Sunday, August 4, 2013
Monday, January 21, 2013
I think Ryan is going to end up working for Apple – if his affinity for iPhones and iPads are any indication.
So it’s been 2 weeks since I joined WW – one week since I actually weighed in. I’m currently on Week 2 Day 2 of the “Warm Up to 10k” training.
I feel better – but I’m not sure I look any better. The scale seems to be moving pretty slowly this time around.
I think the best thing about being “on program” so to speak is that I feel more in control. Which is important for me – given the fact that I often feel like I live in chaos.
All of my possessions were once housed in under 400 sq ft of space. Now I am blessed to live in a rather large home. But in that home are also 5 other human beings.
Subsequently – I can’t always find what I’m looking for. There’s a black hole somewhere in this house and there are multiple things living there.
Most notably the brand new Cooking Light cookbook I got from my mom for Christmas. I may have had a bit of a meltdown about this over the weekend. It really does ruin my day though – when I can’t find what I need when I need it.

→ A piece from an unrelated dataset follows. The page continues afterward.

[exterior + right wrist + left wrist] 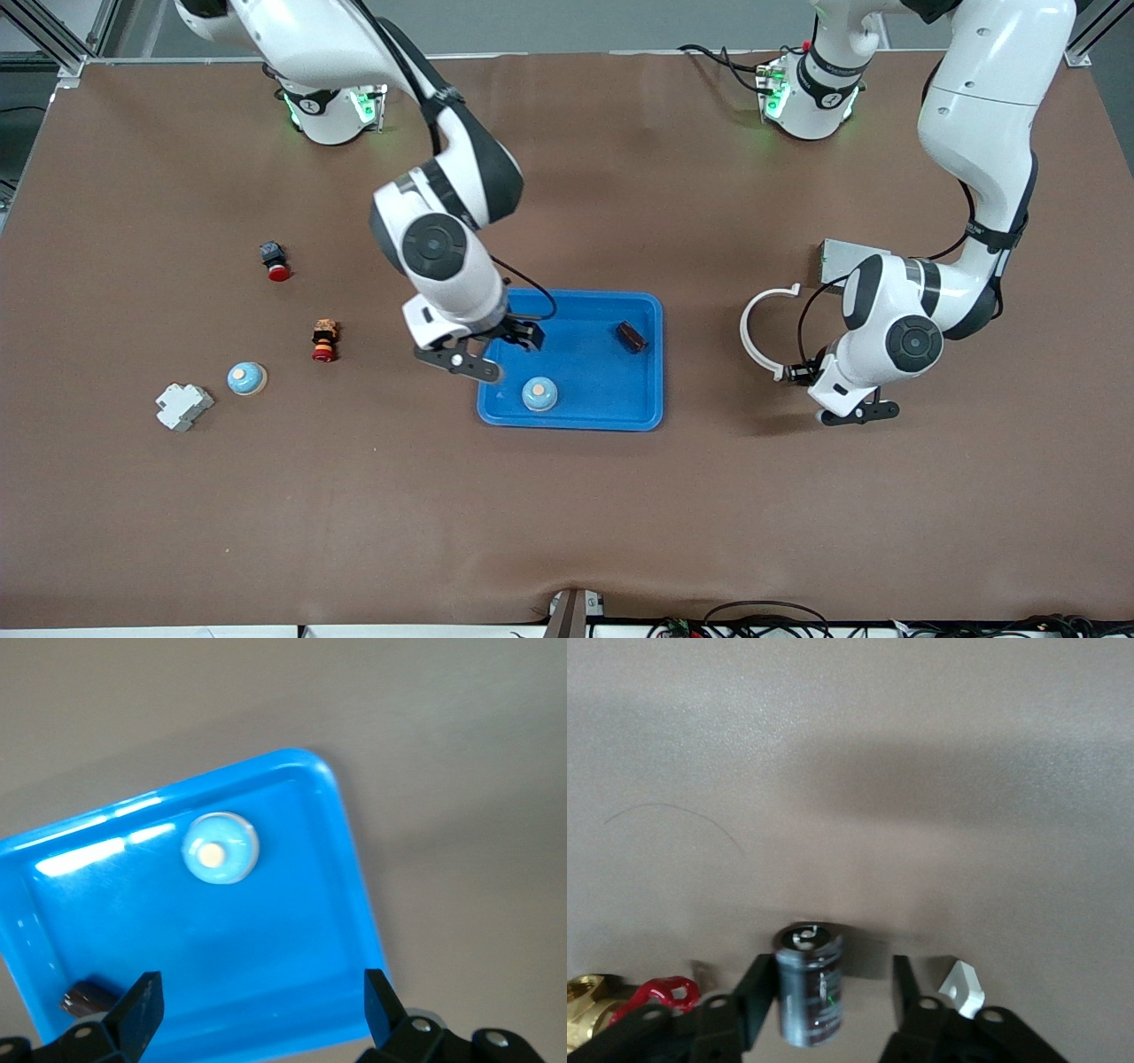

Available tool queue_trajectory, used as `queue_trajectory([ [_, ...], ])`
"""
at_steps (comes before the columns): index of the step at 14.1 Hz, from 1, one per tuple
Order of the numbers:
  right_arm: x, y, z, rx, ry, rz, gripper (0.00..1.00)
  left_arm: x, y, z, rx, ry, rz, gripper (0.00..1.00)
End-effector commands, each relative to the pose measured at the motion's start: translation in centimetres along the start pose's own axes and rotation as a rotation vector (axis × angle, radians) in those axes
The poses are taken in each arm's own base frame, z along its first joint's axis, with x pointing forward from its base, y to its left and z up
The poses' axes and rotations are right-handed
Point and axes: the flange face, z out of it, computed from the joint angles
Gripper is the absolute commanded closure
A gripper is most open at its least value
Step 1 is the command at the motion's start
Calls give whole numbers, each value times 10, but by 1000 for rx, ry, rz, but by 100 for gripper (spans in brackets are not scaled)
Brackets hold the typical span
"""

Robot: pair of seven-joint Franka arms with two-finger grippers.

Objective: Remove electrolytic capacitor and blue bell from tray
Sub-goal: 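Place the capacitor with the left gripper while the right gripper grasps the bell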

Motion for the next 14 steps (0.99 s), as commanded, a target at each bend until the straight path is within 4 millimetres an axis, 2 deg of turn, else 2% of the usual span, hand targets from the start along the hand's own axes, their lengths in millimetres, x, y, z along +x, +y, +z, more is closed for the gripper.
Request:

Speaking of Christmas gifts – another thing that is helping my weight loss cause is my new Nike+fuel band. You can ask Dave how important making my goal each day has become. I have been known to move my arms back and forth repeatedly while in bed just to make goal. Silly as that seems – that’s the point. To set a goal to be active each day. Only once since I’ve worn this band have I been woefully under goal.
Yesterday I went to the gym and ran for 5 solid minutes. (This is in addition to the intervals I ran on Week 2 Day 1 of the 10k thingy). I wanted to quit but really only the first 3 min were tough. It reminded me that I used to run all the time.
I used to really like running by the East River. I would run to the South Street Seaport and then walk back up Broadway. By the time the weather gets warmer I should be in shape enough to find a place to run around here.
I’m happy that we’re going on vacation in a few weeks. I’m not happy to have to get in a bathing suit but it will be nice to get away. Cross your fingers that my baby Moose is feeling better by then. He’s on his third round of antibiotics since October. :(
Anyway – that’s about it. Nothing much new and exciting.
Last night I made what had been my father’s favorite dinner – roasted turkey breast. Thanksgiving in January. It was pretty spectacular if I do say so myself. I’m hoping to do a recipe/cooking post sometime this week. I’ve got a few different meals planned.
To any of you still checking in - stay tuned! And thanks for reading!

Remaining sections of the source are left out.